How many lines in the listing below hold the word "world"? Answer with the number only.

+++ GIVEN DATA

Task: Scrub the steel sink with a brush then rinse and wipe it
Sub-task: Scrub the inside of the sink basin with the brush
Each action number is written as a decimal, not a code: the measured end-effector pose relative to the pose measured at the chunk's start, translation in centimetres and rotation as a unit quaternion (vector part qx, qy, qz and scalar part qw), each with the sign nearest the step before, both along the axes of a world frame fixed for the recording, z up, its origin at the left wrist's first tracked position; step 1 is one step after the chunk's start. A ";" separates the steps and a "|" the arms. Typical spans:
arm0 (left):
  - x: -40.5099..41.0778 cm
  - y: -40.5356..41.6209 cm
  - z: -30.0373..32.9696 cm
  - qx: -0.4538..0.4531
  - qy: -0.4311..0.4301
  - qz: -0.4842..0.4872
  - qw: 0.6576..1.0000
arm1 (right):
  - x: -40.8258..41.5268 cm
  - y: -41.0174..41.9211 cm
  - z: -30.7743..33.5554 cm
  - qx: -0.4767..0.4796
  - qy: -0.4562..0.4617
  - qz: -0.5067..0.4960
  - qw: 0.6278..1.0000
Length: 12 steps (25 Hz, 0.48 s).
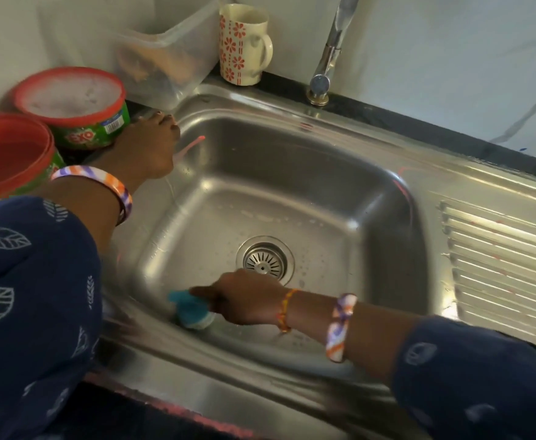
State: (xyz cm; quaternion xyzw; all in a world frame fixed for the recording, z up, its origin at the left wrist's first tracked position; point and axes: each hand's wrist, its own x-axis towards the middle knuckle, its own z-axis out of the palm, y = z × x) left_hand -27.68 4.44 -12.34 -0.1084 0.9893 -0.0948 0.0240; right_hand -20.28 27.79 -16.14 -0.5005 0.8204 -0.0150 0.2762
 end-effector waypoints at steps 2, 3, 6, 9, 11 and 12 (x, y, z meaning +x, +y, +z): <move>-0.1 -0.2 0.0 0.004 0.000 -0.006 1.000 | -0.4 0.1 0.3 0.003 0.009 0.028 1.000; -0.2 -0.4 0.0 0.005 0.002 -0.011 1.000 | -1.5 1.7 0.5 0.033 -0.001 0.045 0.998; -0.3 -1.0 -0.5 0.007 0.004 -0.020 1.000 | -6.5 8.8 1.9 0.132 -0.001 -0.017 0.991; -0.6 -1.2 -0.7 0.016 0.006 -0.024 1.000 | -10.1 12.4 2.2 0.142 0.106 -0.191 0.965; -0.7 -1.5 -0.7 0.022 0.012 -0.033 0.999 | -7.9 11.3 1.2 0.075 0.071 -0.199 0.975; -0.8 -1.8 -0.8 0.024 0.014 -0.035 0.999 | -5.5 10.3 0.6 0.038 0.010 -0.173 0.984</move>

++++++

• EXERCISE ANSWER
2